Taking pity on the young man, Jake explained. “There’s no such thing as a left- or right-handed wrench.”
Shawn had played a similar trick on Jake a few days before by nailing a wooden toolbox to the subflooring and asking him to retrieve it.
“Damn it, Shawn,” he’d said, immediately knowing why he couldn’t budge the box from the floor. “You need to get that off the floor before someone hurts themselves.”
Shawn just laughed.
A short time later, Shawn had forgotten all about his joke and tripped over the same box. Aside from a bruise on his knee and some slivers in his hand from the subflooring, Shawn was unhurt, and the rest of them got to have a good laugh at the prankster for a change.
This morning though, Jake was feeling the weight of the tool belt he wore, and his mood had turned grumpy.

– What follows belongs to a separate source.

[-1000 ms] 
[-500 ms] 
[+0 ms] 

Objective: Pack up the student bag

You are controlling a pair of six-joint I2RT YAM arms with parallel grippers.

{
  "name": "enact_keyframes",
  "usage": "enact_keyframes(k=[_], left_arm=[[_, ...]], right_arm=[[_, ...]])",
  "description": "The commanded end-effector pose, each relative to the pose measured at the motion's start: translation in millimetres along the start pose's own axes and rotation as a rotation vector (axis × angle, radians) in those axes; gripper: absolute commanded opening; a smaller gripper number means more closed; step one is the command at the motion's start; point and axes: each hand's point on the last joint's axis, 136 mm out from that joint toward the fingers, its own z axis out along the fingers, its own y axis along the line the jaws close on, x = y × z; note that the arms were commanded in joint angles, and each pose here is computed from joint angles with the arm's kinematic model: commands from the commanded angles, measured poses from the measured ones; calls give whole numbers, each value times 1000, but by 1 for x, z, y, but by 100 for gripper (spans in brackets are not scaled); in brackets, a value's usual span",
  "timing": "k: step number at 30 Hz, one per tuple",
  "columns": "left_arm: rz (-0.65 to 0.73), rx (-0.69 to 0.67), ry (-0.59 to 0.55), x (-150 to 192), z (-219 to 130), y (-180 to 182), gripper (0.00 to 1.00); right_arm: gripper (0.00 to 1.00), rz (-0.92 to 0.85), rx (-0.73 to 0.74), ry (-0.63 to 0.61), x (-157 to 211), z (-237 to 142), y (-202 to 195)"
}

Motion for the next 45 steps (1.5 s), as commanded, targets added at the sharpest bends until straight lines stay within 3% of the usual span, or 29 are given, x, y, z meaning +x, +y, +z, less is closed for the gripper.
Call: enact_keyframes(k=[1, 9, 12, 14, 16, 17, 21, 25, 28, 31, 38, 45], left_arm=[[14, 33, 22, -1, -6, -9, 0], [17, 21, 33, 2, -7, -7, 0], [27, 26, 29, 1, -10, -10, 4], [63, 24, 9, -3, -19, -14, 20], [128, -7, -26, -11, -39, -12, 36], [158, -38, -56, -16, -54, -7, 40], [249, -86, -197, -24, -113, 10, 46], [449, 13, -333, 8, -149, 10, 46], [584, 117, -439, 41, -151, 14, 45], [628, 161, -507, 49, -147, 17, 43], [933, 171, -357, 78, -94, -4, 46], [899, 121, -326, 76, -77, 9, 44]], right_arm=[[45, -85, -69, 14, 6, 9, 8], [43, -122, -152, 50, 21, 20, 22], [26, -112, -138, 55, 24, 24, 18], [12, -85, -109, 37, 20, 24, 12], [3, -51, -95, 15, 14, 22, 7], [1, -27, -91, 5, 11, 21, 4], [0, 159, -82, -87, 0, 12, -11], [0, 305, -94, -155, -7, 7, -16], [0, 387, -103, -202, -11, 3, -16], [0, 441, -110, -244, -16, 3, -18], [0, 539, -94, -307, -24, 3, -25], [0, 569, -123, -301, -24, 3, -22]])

“Damn this belt,” he complained while adjusting the heavy leather around his hips. He heard snickering behind him, and when he glanced over his shoulder, he was surprised to see Trevor laughing with Shawn, when the boy usually avoided the man.
Jake’s suspicion tingling—and feeling idiotic for not checking sooner—he dug through the pockets of his belt.
“What the hell?” he mumbled as he pulled handfuls of pebbles from two rear pockets half-full of the small stones secretly piled into them.
Shawn, the kids, and several other workers laughed uproariously when Jake discovered their shenanigans.
“Not cool,” Jake said. The glare he leveled on a clearly unrepentant Shawn conveyed his unhappiness, but he couldn’t entirely blame his friend.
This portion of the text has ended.